Cosa rischia l’Italia dopo l’attacco di Usa e Gran Bretagna ai ribelli Houthi: in gioco centinaia di miliardi di euro

Le ripercussioni di questo nuovo scenario, va da sé, sono di portata globale. Se è vero che Italia, Francia e Germania (i tre Paesi europei del G7) non hanno partecipato all’azione militare dei partner atlantici, questo non significa che le conseguenze degli attacchi dei ribelli sul commercio marittimo internazionale non colpiscano le loro economie. Proprio per tutelare i loro interessi è attiva la missione Ue denominata Atalanta, nata proprio per contrastare la pirateria sul Mar Rosso. Roma è in prima linea, anche perché deve difendere un valore di ben 154 miliardi di euro, che corrisponde al totale di import ed export marittimo che transita per il Canale di Suez.

Come si può capire, non stiamo parlando di somme di poco conto, visto che in gioco c’è il 40% del commercio via nave del nostro Paese. Lo sanno bene sia il nostro ministro degli Esteri, Antonio Tajani, che il suo omologo per la Difesa, Guido Crosetto. Ed è per questo che nessuno ha avuto dubbi nel confermare l’invio della nave Federico Martinengo (prezioso gioiello della Marina Militare Italiana) nelle acque del Medio Oriente: un equipaggio composto da 150 uomini delle nostre forze armate – dotato di un arsenale militare molto all’avanguardia – che ha il compito si supportare le operazioni della missione Atalanta nel Mar Rosso.

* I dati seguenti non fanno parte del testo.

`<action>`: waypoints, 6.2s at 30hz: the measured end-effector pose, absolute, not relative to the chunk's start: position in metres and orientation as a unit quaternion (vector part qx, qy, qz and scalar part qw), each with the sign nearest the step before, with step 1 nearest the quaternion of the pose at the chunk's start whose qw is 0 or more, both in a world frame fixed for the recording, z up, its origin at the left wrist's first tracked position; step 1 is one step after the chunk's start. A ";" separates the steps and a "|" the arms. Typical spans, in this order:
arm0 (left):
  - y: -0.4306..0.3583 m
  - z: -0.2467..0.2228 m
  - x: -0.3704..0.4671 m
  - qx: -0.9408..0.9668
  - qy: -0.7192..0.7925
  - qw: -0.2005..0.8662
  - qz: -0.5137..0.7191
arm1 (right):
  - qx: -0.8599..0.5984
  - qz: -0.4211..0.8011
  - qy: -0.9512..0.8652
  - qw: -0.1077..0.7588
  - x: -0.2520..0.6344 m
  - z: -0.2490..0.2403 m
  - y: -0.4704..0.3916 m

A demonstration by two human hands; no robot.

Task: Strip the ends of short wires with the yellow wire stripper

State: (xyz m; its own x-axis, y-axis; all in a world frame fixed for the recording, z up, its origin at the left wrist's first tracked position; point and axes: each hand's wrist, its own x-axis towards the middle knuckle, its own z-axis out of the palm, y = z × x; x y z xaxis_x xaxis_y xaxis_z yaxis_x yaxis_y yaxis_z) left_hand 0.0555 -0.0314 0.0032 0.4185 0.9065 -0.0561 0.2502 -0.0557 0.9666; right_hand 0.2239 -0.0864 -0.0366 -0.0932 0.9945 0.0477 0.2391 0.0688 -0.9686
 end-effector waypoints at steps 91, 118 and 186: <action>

Cosa accadrà ora nel Mar Rosso? I ribelli Houthi sperano nell’aiuto di Russia e Turchia

A livello complessivo, continua a crescere l’impegno di Roma nel mare dello Yemen e in tutta l’area che oggi ribolle di sangue e morte. Diverse migliaia di donne e uomini del nostro esercito cercano di frenare gli scontri tra Israele, Hamas e Hezbollah. Decine di imbarcazioni militari, pattugliatori e vedette pronti ad intervenire per placare i focolai. Il tutto con l’obiettivo di salvare vite, ma anche di non arrivare alla chiusura di parte del Mar Rosso per la navigazione. Uno scenario visto come tragico tanto in Europa quanto negli Stati Uniti.

Per le navi commerciali e petrolifere provenienti dall’Asia, aggirare il bacino mediorientale vorrebbe dire allungare il tragitto di 10/15 giorni per giungere nel Mediterraneo. È in questo passaggio, con ogni probabilità, che va interpretato il massiccio bombardamento di Usa e Gran Bretagna dei giorni scorsi: vedendo in pericolo le proprie rotte marittime globali, entrambi i loro governi non hanno atteso oltre per attaccare le basi dei ribelli Houthi. Una mossa che rischia però di allargare ulteriormente lo scontro: Russia e Turchia non hanno perso tempo e hanno subito chiesto di convocare il Consiglio di Sicurezza dell’ONU.